Employers in U.S. added fewest workers in May in a year

June 1 (Bloomberg) -- American employers in May added the fewest workers in a year and the unemployment rate unexpectedly increased as job-seekers re-entered the workforce, further evidence that the labor-market recovery is stalling.

Payrolls climbed by 69,000 last month, less than the most- pessimistic forecast in a Bloomberg News survey, after a revised 77,000 gain in April that was smaller than initially estimated, Labor Department figures showed today in Washington. The median estimate called for a 150,000 May advance. The jobless rate rose to 8.2 percent from 8.1 percent, while hours worked declined.

Stock-index futures and Treasury yields plunged as the figures showed a looming recession in the euro area and slower growth in China and Brazil are taking a toll on the U.S. Bigger job and wage gains are needed to jumpstart a self-sustaining increase in hiring and consumer spending.

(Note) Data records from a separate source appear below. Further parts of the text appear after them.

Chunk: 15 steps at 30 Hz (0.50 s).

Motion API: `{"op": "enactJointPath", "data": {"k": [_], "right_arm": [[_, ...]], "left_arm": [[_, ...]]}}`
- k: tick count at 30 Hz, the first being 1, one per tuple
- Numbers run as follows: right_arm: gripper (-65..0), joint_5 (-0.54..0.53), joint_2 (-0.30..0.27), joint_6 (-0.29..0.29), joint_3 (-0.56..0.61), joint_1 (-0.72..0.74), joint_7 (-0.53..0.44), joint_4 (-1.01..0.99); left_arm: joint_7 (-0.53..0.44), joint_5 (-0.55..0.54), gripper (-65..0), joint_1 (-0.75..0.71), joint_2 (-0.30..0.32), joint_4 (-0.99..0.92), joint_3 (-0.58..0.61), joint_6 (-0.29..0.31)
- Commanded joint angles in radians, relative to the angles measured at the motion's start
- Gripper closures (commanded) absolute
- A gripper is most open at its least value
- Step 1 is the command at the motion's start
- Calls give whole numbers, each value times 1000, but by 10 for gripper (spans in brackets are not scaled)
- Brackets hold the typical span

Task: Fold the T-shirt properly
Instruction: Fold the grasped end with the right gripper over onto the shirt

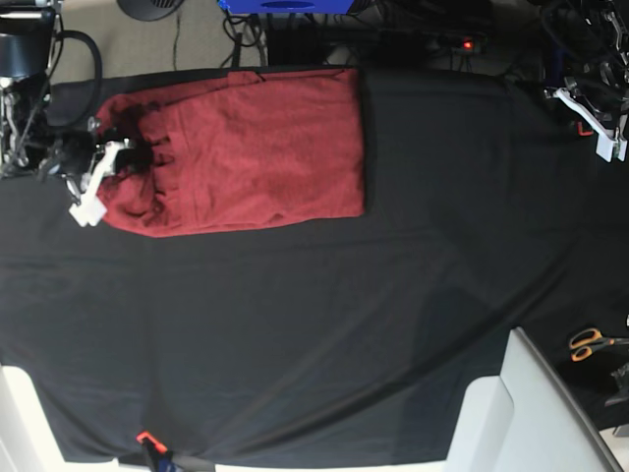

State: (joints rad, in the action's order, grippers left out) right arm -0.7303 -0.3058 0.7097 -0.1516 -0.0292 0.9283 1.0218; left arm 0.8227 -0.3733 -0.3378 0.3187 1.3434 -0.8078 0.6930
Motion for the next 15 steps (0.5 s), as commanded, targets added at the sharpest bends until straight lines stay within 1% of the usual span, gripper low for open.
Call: {"op": "enactJointPath", "data": {"k": [1, 3, 6, 8, 12, 15], "right_arm": [[-8, 53, -5, -12, 5, -13, 71, 39], [-8, 54, 17, -12, 1, -25, 111, 122], [-8, 50, 32, -12, 2, -42, 162, 243], [-8, 50, 66, -12, 4, -56, 194, 303], [-8, 54, 125, -51, 7, -65, 248, 407], [-8, 54, 159, -83, 8, -51, 272, 438]], "left_arm": [[-13, -10, 0, -1, 21, 12, -6, 5], [-13, -10, 0, -1, 20, 12, -6, 5], [-13, -10, 0, -1, 10, 12, -6, 5], [-13, -10, 0, -1, 9, 12, -6, 5], [-13, -10, 0, 1, 7, 12, -6, 5], [-13, -10, 0, 1, 7, 12, -6, 5]]}}
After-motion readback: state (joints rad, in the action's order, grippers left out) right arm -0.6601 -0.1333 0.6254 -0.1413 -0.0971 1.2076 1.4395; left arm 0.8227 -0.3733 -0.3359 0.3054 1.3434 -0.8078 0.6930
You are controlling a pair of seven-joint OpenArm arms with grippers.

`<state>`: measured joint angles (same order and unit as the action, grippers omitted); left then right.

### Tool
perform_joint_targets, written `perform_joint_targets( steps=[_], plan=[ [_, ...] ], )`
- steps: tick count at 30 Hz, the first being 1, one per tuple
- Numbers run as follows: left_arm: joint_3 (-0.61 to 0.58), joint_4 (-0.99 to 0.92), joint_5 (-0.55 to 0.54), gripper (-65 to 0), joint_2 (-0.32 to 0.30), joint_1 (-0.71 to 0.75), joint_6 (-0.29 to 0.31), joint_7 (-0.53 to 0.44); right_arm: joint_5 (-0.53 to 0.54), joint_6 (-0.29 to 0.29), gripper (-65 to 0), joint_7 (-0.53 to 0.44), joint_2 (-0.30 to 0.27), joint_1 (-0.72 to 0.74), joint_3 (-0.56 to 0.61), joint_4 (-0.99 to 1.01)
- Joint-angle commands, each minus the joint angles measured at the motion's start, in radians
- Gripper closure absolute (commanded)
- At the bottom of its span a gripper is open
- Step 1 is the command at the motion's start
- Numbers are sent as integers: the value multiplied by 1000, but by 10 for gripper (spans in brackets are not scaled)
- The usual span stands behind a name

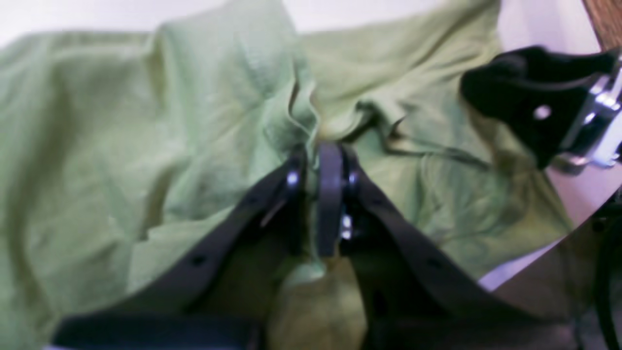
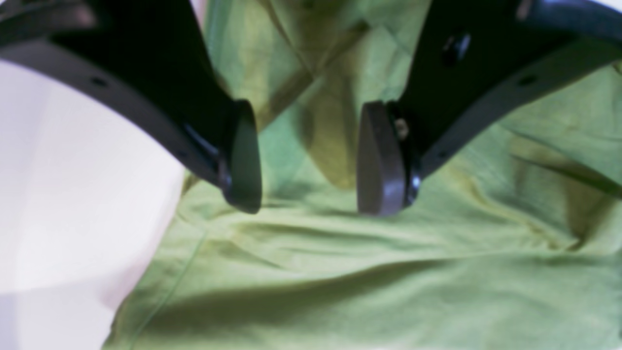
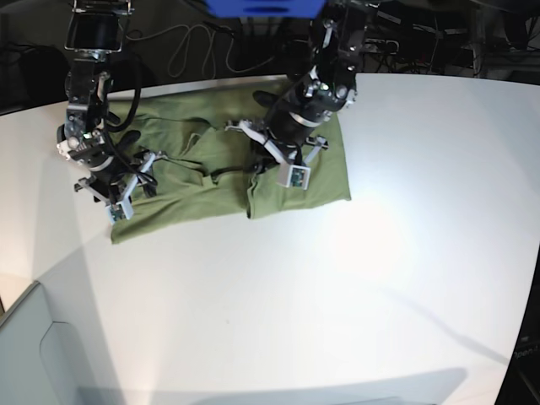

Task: Fold the T-shirt properly
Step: 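Grasp the shirt end with the left gripper and carry it toward the right gripper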

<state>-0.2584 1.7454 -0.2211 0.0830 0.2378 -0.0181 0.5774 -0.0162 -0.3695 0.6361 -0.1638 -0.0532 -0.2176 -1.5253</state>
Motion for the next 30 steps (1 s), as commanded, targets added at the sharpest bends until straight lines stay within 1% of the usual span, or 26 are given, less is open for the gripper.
perform_joint_targets(
  steps=[1, 7, 12, 23, 26, 29, 30],
  plan=[
    [-14, -3, -11, 0, 8, -2, 8, -7, 8, -7, -298, -20, -12, 14, -4, -19],
    [-52, -57, -7, 0, 24, -28, 8, -7, 8, -7, -298, -19, -13, 13, -4, -17],
    [-54, -55, -11, 0, 24, -30, 8, -7, 9, -7, -298, -17, -26, 13, -4, -17],
    [-54, -55, -13, 0, 25, -44, 8, -1, 9, -7, -298, -15, -27, 11, -4, -17],
    [-54, -52, -13, 0, 41, -44, 8, 5, 9, -7, -298, -15, -27, 11, -4, -17],
    [-55, -48, -13, 0, 42, -42, 8, 6, 9, -7, -298, -15, -27, 11, -4, -17],
    [-55, -45, -13, -45, 42, -39, 8, 6, 9, -7, -298, -15, -27, 11, -4, -17]
  ],
)
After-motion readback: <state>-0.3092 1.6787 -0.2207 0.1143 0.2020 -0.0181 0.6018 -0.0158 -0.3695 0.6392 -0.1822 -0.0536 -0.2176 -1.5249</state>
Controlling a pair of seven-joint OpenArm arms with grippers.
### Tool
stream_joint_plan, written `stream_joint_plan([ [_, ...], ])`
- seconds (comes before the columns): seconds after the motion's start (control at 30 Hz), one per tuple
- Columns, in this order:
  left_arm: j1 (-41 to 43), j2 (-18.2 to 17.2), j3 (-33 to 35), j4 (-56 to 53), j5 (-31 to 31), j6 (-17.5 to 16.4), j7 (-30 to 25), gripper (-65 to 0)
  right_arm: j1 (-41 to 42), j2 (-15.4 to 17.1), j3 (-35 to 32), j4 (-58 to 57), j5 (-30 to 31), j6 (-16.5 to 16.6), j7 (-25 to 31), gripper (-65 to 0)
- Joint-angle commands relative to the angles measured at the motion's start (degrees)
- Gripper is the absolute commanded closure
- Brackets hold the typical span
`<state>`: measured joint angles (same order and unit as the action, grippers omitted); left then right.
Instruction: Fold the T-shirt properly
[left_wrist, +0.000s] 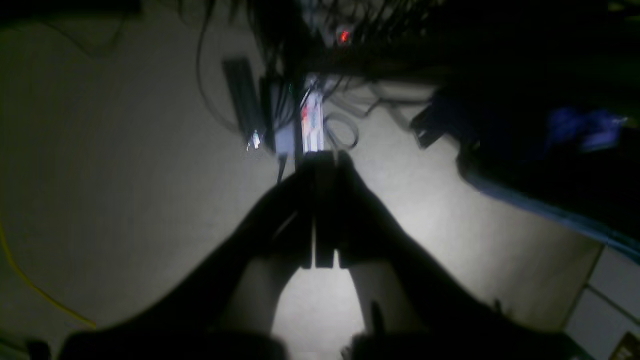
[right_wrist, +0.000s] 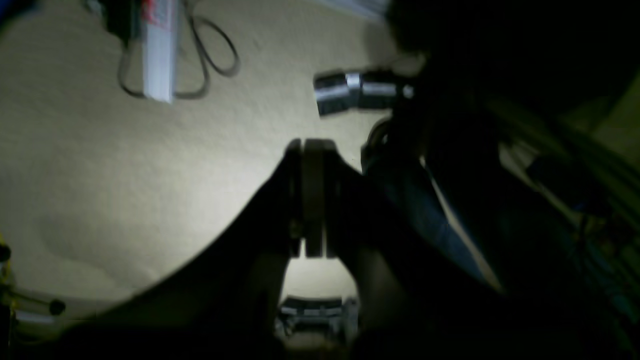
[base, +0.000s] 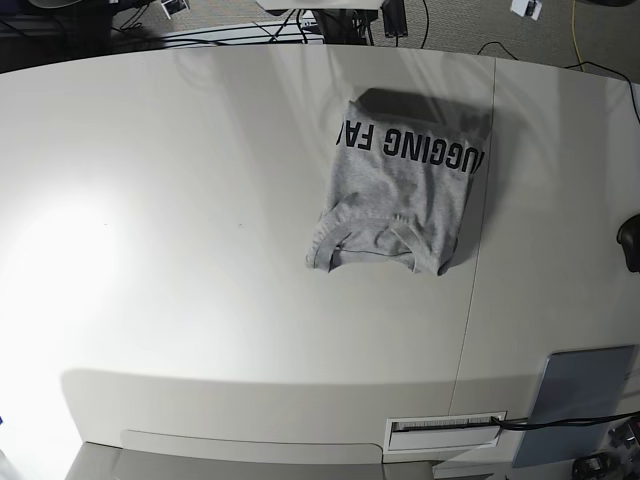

“The labor market is clearly deteriorating,” Hugh Johnson, chairman and chief investment officer at Albany, New York-based Hugh Johnson Advisors LLC, whose payrolls projection of 75,000 was the closest to the May reading among economists surveyed by Bloomberg. “Confidence in the economy is declining. Businesses are extremely reluctant to add workers when there’s so much uncertainty.”

The contract on the Standard & Poor’s 500 Index expiring this month slumped 1.7 percent to 1,286.7 at 9:08 a.m. in New York. The yield on the benchmark 10-year Treasury note dropped to 1.47 percent from 1.56 percent late yesterday.

Economists’ Estimates

Estimates of the 87 economists surveyed ranged from increases of 75,000 to 195,000 after a previously reported 115,000 rise in April. Revisions subtracted a total of 49,000 jobs to payrolls in March and April.

The figures follow data earlier today showing the global economy is struggling as Europe’s sovereign-debt crisis roils financial markets. A measure of manufacturing in the 17-nation euro fell to a three-year low, while measures of the industry in China, India, South Korea and Taiwan also weakened.

The jobs data also come five months before Americans head to the polls to either re-elect President Barack Obama or choose presumptive Republican nominee Mitt Romney, who has said White House policies have prevented a stronger economic recovery.

The unemployment rate was forecast to hold at 8.1 percent, according to the survey median. Estimates in the Bloomberg survey ranged from 8 percent to 8.2 percent. Unemployment has exceeded 8 percent since February 2009, the longest such stretch since monthly records began in 1948.